* **Task**:
Stop after the line that contains "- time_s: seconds"; until then, restate each line of the entries word for word from the very first.

* **Entries supplied**:
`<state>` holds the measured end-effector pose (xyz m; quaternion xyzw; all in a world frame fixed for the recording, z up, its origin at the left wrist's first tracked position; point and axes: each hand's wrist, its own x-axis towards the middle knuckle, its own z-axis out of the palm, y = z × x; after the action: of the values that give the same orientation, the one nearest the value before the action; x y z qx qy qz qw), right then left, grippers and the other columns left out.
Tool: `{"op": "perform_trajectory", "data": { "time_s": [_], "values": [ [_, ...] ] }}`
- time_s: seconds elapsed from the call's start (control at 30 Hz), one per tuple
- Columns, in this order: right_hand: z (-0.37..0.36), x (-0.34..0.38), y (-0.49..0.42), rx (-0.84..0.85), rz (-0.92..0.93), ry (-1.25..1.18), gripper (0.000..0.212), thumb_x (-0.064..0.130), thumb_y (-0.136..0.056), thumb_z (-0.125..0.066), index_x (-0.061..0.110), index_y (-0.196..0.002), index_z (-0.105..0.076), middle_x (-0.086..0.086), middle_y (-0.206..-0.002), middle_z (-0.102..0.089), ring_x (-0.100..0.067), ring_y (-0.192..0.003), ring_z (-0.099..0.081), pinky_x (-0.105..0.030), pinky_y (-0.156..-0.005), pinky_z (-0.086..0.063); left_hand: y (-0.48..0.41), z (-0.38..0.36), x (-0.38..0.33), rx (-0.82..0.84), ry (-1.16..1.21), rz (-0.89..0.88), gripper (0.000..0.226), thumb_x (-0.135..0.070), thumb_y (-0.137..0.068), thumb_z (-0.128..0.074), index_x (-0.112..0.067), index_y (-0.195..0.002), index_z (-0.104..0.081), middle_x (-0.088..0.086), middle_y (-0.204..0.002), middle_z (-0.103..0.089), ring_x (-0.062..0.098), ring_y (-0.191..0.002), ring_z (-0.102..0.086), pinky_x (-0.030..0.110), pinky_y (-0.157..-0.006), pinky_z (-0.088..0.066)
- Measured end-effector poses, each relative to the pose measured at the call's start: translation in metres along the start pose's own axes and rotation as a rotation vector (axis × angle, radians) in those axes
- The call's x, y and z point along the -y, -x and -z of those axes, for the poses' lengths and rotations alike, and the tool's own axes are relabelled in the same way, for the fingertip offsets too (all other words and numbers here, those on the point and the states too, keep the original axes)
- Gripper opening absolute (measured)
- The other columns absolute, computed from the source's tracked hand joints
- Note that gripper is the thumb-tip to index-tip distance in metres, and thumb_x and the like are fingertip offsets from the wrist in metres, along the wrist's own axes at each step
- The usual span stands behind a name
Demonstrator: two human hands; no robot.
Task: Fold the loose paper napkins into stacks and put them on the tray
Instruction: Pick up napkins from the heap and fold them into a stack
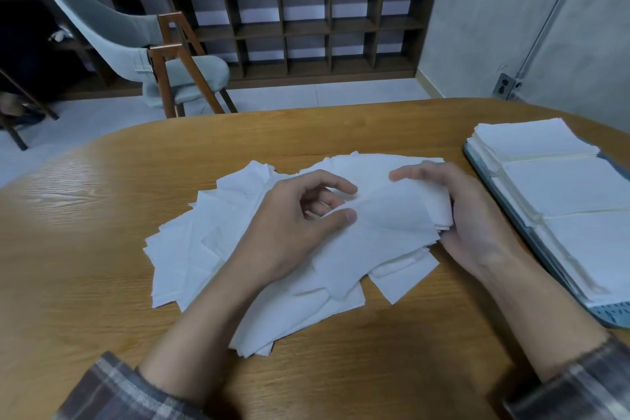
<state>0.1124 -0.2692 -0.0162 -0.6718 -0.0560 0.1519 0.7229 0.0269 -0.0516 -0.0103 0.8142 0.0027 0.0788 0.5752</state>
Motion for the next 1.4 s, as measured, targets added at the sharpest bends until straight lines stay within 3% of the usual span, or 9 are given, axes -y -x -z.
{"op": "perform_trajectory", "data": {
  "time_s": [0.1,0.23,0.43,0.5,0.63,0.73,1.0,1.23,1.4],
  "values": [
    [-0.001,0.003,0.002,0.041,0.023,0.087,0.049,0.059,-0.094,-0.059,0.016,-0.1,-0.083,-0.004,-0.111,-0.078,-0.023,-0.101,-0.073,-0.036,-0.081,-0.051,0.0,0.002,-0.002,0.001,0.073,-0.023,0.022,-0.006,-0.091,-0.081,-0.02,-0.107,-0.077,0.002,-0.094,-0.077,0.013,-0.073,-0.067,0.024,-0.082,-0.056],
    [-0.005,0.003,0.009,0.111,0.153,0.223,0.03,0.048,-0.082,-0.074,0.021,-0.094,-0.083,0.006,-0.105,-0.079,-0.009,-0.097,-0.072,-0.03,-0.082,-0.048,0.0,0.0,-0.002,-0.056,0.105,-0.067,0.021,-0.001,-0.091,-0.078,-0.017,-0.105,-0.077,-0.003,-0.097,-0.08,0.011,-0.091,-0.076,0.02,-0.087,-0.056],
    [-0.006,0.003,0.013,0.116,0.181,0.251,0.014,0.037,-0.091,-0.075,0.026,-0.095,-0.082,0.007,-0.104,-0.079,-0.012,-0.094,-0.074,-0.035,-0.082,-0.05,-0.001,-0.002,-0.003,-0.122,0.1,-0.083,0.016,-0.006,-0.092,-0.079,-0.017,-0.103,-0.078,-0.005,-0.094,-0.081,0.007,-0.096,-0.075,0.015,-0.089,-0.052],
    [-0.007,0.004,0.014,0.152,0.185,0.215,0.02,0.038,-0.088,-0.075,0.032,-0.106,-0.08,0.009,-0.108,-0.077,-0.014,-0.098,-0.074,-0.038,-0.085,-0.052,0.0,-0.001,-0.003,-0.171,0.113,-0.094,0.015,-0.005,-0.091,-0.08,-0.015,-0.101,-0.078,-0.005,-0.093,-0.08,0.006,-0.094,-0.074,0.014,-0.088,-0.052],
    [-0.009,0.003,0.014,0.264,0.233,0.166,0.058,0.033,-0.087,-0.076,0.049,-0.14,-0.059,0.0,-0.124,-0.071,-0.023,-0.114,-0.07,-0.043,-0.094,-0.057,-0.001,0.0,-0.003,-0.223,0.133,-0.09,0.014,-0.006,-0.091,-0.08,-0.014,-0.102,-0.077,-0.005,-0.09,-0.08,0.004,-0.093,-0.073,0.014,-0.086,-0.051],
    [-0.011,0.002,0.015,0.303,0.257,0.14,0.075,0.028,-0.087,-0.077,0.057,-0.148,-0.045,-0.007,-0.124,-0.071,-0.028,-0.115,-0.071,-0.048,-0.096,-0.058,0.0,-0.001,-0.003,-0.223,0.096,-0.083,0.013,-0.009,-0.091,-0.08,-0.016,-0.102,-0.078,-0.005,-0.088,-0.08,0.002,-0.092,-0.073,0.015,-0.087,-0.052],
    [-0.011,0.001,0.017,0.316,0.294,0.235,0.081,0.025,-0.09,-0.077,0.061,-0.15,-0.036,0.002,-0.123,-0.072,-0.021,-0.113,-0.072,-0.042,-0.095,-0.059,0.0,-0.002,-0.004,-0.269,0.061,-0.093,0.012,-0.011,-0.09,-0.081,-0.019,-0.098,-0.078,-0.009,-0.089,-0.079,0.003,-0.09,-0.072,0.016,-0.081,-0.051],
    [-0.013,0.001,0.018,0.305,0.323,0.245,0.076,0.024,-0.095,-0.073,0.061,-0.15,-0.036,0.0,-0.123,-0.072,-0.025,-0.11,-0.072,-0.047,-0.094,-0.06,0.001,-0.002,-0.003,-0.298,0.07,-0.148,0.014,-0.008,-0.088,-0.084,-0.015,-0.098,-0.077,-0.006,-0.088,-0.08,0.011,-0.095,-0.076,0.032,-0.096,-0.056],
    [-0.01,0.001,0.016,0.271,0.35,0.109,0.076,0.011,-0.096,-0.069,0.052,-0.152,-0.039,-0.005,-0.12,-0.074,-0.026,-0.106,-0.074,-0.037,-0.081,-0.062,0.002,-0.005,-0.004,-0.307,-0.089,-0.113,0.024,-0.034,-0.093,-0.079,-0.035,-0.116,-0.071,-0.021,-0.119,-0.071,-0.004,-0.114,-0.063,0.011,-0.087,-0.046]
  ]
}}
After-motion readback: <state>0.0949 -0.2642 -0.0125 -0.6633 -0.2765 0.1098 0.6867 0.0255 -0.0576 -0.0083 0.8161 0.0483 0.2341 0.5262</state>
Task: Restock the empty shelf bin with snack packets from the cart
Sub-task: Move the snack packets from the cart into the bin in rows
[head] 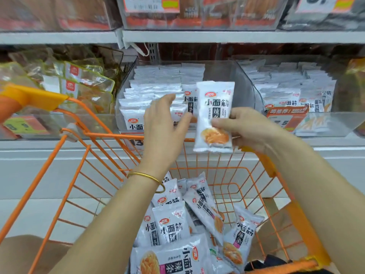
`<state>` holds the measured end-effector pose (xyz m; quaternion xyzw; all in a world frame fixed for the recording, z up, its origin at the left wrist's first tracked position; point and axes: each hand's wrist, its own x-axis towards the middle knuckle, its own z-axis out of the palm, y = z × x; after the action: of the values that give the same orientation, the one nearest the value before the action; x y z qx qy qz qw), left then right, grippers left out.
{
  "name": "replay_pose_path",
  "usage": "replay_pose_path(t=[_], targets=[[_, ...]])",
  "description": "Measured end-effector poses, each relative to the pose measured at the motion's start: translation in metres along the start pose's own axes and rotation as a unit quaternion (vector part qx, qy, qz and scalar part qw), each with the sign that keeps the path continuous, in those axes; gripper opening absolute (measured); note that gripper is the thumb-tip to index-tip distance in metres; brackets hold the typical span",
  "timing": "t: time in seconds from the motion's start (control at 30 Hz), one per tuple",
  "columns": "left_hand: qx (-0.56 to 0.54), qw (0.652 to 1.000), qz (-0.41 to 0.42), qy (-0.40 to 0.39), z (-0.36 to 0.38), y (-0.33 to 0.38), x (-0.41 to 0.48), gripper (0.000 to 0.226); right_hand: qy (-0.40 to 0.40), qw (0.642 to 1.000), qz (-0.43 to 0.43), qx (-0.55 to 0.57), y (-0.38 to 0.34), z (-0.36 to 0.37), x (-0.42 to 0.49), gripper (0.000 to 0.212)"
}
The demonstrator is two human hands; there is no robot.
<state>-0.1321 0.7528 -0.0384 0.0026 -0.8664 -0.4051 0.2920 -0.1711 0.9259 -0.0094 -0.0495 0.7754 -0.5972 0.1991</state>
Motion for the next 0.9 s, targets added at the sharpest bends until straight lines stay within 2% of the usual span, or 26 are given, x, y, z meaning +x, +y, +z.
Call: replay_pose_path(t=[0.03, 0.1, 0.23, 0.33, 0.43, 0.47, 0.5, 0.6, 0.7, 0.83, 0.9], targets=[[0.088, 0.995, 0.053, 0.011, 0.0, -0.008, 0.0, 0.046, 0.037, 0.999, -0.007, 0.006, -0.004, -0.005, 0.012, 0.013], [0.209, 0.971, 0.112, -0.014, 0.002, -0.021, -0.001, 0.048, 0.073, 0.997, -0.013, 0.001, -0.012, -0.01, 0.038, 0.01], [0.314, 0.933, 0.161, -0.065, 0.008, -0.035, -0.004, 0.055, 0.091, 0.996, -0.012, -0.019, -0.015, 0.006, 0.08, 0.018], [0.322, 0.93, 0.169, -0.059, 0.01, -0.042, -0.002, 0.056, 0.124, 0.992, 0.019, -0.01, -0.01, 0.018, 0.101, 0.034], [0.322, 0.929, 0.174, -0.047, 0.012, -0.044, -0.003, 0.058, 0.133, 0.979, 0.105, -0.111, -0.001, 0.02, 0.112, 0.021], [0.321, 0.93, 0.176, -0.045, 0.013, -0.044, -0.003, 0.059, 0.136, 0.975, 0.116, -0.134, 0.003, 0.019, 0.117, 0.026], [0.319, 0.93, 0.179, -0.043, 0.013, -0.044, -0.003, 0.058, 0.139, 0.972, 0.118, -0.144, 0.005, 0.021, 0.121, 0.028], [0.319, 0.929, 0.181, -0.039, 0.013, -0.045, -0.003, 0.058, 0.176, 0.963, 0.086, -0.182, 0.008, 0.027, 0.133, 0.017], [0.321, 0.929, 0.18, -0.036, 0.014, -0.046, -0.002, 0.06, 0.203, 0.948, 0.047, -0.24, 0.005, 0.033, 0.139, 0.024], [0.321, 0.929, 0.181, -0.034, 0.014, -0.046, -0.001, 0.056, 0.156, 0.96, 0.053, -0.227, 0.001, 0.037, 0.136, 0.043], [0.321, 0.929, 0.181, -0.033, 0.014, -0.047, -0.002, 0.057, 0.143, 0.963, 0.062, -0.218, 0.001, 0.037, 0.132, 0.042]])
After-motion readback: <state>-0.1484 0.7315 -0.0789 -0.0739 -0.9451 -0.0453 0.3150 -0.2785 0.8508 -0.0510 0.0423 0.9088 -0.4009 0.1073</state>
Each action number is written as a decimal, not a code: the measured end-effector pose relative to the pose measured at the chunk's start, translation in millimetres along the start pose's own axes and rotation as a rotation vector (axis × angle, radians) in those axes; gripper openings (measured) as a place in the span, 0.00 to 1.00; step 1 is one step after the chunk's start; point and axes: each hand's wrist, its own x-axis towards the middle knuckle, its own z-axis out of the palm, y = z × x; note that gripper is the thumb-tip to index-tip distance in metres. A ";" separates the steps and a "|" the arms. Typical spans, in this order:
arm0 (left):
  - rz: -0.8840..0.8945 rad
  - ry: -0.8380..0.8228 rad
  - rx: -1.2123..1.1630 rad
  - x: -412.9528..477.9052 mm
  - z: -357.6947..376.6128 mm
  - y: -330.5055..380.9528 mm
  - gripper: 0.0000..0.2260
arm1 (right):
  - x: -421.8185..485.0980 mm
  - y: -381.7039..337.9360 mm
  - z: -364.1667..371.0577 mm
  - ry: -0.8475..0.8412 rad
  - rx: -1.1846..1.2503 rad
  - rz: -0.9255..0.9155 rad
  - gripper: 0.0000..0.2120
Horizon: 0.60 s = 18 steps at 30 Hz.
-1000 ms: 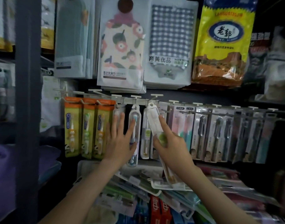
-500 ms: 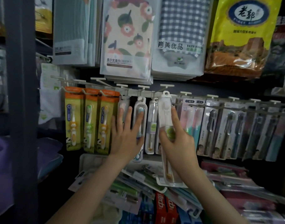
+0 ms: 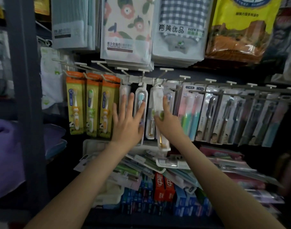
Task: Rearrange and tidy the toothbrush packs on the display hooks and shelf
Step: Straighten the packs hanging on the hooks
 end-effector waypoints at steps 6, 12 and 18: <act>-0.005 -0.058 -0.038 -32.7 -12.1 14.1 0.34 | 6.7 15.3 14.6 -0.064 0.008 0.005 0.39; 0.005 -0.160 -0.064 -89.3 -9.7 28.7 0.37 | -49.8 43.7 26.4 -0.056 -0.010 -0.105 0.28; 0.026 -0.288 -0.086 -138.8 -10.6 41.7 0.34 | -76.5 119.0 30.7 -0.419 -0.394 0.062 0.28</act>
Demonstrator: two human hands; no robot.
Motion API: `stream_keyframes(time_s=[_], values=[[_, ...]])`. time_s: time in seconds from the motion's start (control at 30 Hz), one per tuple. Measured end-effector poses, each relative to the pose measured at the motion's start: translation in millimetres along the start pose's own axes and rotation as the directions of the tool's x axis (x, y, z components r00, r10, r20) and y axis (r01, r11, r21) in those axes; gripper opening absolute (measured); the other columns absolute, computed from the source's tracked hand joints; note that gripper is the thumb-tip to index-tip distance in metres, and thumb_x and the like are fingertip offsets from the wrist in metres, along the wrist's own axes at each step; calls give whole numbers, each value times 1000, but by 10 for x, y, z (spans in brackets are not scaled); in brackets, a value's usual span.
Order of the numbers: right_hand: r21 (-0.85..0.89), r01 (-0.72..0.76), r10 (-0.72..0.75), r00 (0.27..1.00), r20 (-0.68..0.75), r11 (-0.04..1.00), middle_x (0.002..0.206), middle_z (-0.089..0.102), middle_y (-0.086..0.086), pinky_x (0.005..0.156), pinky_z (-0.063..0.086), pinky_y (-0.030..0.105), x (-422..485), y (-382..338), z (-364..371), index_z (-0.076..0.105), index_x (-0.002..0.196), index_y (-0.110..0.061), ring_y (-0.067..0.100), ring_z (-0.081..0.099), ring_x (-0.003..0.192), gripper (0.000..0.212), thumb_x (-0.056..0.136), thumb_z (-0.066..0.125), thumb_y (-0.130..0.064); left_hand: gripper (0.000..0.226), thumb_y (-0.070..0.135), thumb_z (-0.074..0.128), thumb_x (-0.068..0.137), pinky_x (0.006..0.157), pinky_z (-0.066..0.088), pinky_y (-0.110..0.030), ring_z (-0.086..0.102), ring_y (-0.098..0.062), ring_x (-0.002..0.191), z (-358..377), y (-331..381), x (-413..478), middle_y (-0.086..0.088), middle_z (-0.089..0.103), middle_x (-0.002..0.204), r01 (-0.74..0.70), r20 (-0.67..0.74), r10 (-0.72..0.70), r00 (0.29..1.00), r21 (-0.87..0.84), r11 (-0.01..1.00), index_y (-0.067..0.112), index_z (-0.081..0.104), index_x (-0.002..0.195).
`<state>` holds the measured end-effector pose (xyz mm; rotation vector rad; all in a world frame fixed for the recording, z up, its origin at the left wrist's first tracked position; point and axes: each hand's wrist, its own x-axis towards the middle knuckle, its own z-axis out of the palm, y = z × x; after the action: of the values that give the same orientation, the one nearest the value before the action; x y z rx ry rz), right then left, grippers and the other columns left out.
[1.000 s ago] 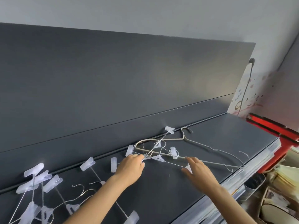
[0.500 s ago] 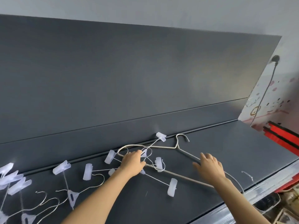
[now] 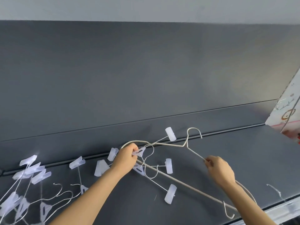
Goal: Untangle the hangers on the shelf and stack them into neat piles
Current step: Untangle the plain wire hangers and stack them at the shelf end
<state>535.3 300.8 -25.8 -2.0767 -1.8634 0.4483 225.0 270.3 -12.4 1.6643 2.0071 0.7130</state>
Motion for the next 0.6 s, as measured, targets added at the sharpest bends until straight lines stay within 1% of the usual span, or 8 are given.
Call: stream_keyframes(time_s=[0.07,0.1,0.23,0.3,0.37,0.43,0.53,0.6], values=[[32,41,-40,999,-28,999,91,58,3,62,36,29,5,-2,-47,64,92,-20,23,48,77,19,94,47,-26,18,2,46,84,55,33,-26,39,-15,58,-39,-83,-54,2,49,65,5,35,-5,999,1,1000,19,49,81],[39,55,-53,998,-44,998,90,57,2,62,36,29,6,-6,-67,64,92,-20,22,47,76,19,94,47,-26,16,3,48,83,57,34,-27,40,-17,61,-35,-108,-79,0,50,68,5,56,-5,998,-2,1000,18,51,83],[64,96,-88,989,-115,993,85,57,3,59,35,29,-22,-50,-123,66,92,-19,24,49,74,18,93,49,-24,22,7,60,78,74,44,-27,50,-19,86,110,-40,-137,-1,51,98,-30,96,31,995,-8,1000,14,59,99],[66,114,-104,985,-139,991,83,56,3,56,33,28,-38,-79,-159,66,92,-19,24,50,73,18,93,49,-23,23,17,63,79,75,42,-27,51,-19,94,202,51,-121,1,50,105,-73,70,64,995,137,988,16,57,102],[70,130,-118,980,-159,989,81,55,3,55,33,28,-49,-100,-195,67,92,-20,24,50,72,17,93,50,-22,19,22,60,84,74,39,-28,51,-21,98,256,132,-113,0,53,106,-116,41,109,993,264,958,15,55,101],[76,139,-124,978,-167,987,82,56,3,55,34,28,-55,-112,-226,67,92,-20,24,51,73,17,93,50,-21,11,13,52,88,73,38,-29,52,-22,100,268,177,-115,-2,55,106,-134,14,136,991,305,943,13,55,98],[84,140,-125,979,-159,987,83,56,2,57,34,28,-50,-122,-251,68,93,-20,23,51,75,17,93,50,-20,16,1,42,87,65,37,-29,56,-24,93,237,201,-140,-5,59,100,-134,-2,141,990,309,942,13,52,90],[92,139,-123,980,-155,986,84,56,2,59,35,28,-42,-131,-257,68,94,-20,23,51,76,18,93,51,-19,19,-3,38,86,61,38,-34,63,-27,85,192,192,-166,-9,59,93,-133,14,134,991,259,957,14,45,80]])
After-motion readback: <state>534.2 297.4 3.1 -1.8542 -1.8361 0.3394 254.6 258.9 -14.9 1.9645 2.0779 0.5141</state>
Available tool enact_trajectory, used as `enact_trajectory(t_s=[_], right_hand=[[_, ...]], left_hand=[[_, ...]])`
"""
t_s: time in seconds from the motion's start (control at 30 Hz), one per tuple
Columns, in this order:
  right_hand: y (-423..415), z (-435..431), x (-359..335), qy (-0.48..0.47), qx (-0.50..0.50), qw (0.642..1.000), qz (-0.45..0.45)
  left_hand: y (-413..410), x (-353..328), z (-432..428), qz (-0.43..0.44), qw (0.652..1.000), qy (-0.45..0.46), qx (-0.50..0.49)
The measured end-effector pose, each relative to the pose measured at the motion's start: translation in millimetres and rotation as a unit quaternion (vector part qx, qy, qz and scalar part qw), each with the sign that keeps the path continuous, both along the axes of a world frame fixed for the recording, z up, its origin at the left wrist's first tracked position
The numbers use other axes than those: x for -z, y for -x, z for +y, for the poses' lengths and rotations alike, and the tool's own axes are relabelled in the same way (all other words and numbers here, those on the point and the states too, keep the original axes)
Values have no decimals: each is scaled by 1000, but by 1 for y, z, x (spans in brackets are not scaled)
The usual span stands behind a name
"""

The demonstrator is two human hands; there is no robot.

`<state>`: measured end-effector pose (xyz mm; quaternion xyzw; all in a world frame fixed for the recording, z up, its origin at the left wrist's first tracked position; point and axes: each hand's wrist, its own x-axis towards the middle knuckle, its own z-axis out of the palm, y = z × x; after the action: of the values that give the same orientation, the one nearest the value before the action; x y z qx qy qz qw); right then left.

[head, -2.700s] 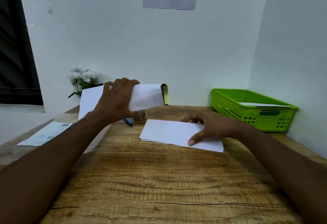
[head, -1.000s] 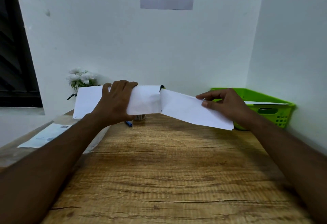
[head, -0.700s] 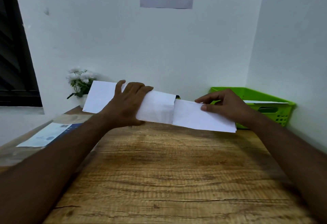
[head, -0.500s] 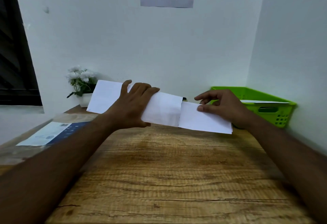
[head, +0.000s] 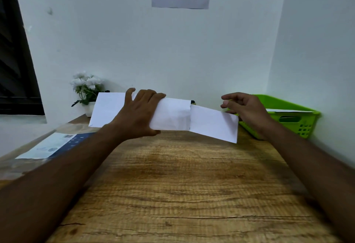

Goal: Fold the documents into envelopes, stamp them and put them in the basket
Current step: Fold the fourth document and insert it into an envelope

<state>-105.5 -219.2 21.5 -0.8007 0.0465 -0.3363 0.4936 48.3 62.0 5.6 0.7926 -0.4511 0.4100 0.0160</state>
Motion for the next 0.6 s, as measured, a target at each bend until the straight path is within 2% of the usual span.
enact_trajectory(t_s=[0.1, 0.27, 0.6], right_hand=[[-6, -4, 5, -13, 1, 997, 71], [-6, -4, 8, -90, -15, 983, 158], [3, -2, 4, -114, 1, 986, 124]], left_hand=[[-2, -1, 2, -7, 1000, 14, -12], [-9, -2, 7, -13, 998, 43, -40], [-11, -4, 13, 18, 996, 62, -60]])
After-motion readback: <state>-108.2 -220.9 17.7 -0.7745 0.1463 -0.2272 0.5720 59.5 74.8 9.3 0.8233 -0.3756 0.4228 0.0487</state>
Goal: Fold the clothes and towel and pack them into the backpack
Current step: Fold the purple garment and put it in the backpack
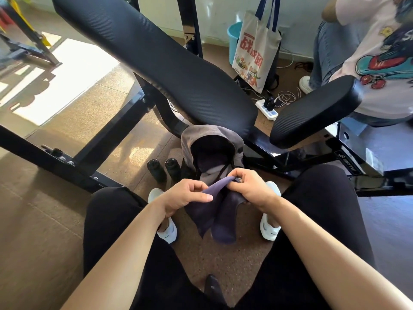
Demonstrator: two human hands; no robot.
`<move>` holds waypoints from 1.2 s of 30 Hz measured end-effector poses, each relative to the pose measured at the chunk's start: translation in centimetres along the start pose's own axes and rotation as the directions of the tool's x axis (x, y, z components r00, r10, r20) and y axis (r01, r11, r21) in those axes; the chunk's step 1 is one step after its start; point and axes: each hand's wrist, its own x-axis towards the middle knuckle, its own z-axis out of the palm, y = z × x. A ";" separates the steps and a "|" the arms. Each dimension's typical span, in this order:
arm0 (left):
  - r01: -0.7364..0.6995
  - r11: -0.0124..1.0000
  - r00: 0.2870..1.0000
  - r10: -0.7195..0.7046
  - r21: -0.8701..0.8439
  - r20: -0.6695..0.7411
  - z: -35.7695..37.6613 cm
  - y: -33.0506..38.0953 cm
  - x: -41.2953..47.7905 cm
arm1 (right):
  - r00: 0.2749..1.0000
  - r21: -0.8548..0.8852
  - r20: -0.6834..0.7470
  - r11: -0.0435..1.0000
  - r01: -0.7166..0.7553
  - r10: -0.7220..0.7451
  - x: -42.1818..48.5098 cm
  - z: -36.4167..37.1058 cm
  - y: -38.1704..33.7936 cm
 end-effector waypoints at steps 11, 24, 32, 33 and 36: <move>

* **Solved problem**:
`<state>` holds the measured end-effector pose (xyz m; quaternion xyzw; all in a world frame fixed for the recording, z up, its origin at the left wrist's first tracked position; point and axes: each hand's wrist, its own x-axis towards the middle knuckle, its own z-axis out of the palm, y = z × x; after the action: of the values that give the same orientation, the one nearest the value before the action; x y z qx qy qz qw), right then left, grippers and the other columns left out.
Tool: `{"op": "perform_trajectory", "data": { "time_s": [_], "values": [ [_, ...] ] }}`
- time_s: seconds elapsed from the call's start (control at 30 Hz), one per tuple

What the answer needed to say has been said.